__What to produce__
The answer should consist of each line from the data below that includes "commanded".

---- Listed records

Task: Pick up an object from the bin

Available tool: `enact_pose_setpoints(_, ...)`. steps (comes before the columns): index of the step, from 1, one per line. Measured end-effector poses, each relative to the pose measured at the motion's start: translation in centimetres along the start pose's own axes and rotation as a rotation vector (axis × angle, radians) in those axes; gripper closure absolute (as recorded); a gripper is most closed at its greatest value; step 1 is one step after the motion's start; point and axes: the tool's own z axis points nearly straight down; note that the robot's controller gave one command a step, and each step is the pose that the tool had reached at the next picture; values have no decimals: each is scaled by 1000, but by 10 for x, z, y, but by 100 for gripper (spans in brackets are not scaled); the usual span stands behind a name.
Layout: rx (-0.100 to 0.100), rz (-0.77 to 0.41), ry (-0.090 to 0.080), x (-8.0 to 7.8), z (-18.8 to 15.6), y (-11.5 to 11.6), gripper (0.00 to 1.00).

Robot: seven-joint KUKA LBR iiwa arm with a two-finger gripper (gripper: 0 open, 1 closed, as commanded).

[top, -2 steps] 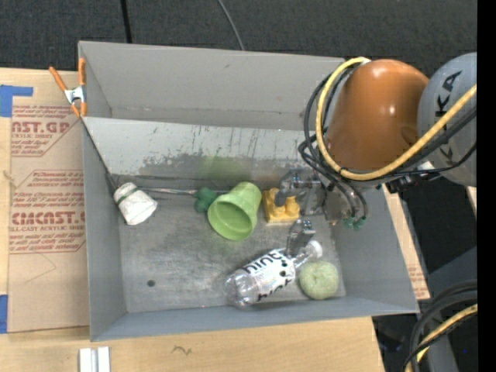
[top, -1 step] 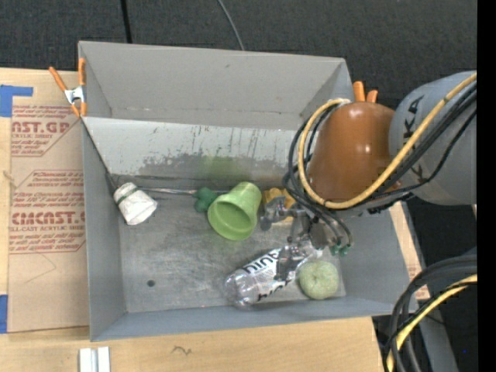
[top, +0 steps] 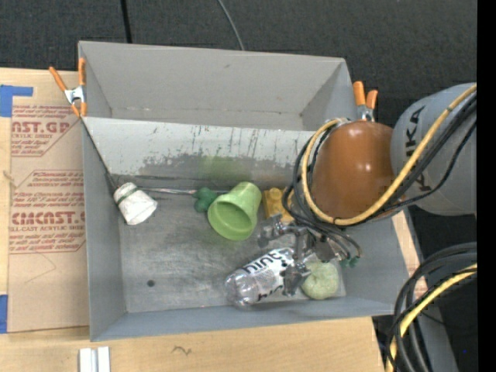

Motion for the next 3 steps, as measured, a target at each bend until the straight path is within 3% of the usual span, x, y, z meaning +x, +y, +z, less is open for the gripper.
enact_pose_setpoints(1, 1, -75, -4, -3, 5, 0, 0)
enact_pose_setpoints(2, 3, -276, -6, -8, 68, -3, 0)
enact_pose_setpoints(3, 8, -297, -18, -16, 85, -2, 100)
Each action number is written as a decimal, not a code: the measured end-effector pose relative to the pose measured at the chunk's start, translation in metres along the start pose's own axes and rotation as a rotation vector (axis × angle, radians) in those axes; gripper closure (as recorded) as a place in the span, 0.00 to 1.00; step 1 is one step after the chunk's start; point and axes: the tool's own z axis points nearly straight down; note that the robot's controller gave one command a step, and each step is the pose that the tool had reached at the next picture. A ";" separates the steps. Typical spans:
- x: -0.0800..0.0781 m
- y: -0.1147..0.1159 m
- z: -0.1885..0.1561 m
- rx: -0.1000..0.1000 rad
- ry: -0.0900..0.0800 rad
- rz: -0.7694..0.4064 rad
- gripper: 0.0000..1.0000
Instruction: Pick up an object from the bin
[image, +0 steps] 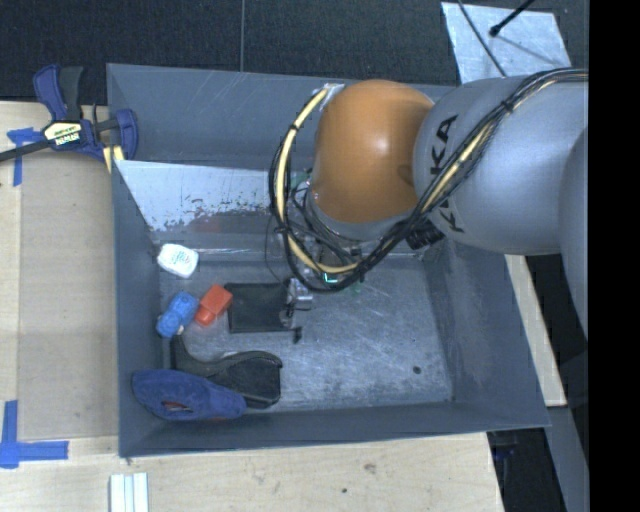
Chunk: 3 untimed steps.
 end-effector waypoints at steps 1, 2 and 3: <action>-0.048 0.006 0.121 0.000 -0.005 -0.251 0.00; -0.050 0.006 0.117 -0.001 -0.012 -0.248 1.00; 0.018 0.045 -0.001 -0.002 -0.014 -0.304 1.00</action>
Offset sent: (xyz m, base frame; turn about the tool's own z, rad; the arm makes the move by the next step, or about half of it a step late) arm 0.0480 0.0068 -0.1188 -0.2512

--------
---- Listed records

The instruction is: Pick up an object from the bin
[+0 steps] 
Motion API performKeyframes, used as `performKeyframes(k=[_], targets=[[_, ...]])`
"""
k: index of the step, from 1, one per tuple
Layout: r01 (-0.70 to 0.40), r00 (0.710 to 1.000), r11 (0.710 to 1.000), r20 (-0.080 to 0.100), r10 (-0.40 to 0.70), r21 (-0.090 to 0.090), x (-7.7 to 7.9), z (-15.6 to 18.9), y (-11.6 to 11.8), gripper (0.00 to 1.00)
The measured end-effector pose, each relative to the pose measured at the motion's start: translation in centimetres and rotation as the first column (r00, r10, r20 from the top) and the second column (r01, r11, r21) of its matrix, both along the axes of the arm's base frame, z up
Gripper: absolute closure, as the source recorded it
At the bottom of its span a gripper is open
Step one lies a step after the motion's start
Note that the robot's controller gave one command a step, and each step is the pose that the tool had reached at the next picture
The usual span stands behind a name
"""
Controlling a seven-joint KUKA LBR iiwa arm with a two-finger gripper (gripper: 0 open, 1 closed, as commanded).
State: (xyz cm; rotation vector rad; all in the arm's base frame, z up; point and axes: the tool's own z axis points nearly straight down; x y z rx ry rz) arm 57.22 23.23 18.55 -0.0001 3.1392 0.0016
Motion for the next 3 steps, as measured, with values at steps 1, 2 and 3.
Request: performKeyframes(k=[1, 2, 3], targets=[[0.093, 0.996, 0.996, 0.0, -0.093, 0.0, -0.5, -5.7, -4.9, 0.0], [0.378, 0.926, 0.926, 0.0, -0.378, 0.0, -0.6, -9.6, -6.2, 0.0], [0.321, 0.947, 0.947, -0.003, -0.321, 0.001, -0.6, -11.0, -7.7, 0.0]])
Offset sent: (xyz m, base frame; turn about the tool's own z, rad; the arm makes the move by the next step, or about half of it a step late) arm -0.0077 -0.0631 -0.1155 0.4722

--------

__Exercise output__
Robot: seven-joint KUKA LBR iiwa arm with a two-finger gripper (gripper: 0 open, 1 closed, as commanded).
Controlling a seven-joint KUKA LBR iiwa arm with a two-finger gripper (gripper: 0 open, 1 closed, as commanded).

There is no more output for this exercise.